Ughh, upgrades, maintenance, risk of downtime, out of hours work and pulling all-nighters or even weekends when your wife and kids start wondering who that strange man is that sometimes shows his face through the back-door.
But what made you decide to do the upgrades on your OS, firmware, applications etc.
When you work in support as I do there are bucket-loads of cases opened from customers and partner who run into certain problems only to find out that the issue that has been hit was already fixed in release x-15 from 3 years ago.
From experience it seems that maintenance runs are depending on two factors.
- Something already has gone seriously wrong and panic-mode sets in or
- Some security issue that gets highlighted in the press with certain software triggers nervous breakdown inside all levels of an organization and emergency fixes/patches need to be applied asap.
The ones where upgrades are scheduled on a regular basis do seem be spared of both and only very specific circumstances result in a unknown bug being hit resulting in a controlled roll-back or quick enough fix. The argument is running a certain version of X-1 release is nonsense as you already know that the version you are installing has bugs in them that already have been fixed. It’s a bit like renewing you car-tires with ones that have ran 25000 kilometers instead of 35000.

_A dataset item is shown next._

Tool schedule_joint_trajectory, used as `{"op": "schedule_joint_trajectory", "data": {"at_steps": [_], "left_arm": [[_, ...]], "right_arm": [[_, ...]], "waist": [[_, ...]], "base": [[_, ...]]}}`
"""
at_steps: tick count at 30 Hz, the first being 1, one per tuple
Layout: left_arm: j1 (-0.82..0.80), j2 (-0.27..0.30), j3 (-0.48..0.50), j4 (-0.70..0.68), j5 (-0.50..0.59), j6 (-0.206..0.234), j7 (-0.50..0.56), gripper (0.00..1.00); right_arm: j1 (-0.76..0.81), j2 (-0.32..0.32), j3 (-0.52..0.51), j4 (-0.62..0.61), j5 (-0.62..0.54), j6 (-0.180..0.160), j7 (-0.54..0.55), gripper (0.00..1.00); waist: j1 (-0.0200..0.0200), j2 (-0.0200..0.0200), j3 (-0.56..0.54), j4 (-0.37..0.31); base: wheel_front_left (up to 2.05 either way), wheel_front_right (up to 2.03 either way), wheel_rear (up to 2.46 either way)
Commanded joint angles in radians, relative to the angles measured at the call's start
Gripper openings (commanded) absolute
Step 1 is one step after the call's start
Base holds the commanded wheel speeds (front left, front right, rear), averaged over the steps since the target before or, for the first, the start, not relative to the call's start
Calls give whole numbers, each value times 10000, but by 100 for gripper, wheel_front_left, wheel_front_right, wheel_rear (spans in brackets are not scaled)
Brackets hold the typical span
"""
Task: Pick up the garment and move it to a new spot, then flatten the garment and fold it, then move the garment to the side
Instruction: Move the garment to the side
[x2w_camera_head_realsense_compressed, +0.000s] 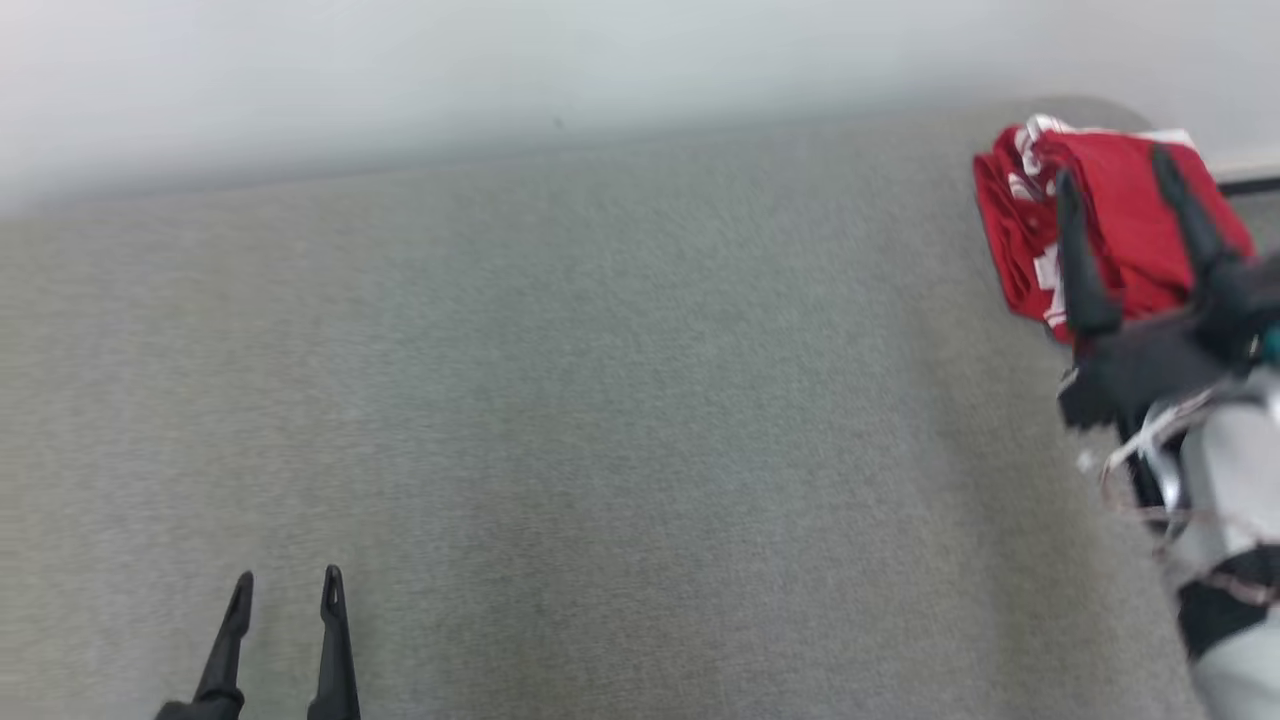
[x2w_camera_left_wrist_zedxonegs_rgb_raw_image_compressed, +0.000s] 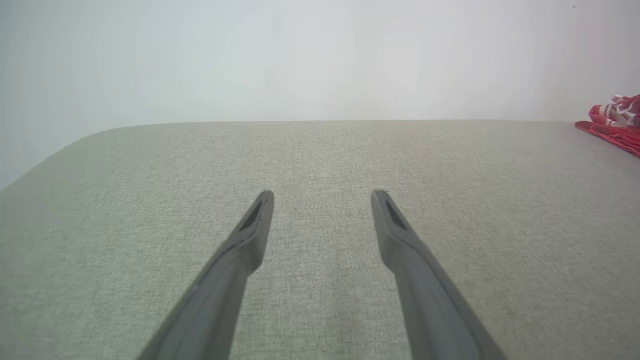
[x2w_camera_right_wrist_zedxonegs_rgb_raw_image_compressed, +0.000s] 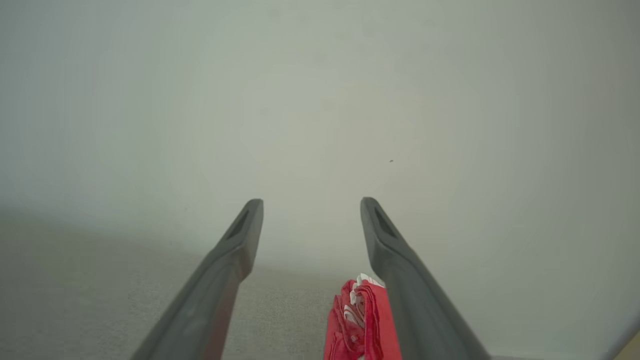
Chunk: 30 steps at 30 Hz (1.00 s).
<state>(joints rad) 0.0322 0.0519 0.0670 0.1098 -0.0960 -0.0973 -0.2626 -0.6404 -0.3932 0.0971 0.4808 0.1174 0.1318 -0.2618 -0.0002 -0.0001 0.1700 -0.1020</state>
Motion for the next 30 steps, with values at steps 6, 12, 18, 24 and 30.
{"op": "schedule_joint_trajectory", "data": {"at_steps": [6, 12, 18, 24, 30], "left_arm": [[367, -20, -205, 246, -138, 124, -28, 100], [509, -19, -356, 400, -234, 331, -28, 100], [453, -14, -567, 606, -219, 506, -28, 100], [621, -17, -431, 687, -221, 622, -28, 100], [707, -18, -388, 793, -163, 680, -28, 100]], "right_arm": [[2520, 1337, -819, -1489, -471, -26, -32, 100], [3838, 2110, -910, -2188, -722, -26, -32, 100], [5154, 2900, -1609, -2845, -782, -26, -33, 100], [6126, 3313, -1784, -3099, -627, -26, -31, 100], [6644, 3414, -1350, -2914, -475, -26, -33, 100]], "waist": [[2, 1, -939, 688], [2, 1, -1179, 765], [2, 1, -1426, 858], [2, 1, -1580, 864], [2, 1, -1710, 941]], "base": [[0, 0, 0], [0, 0, 0], [0, 0, 0], [0, 0, 0], [0, 0, 0]]}}
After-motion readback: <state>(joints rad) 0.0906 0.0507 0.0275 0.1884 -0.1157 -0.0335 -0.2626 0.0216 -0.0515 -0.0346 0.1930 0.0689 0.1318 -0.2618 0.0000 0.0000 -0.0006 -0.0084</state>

So how do you make decisions on which version you use. That leads me to the documentation called “Release Notes”.
Now release notes are only as good as the detail they describe. New functions and features of software should be highlighted in but not described in detail. That’s where we have manual for so actually referring to the proper documentation is very helpful. Support for new hardware should also be listed including on how to determine which hardware (and specific revision of hardware) you use or are going to use. Depreciation of support for old hardware (also including revisions) obviously should be outlined as well.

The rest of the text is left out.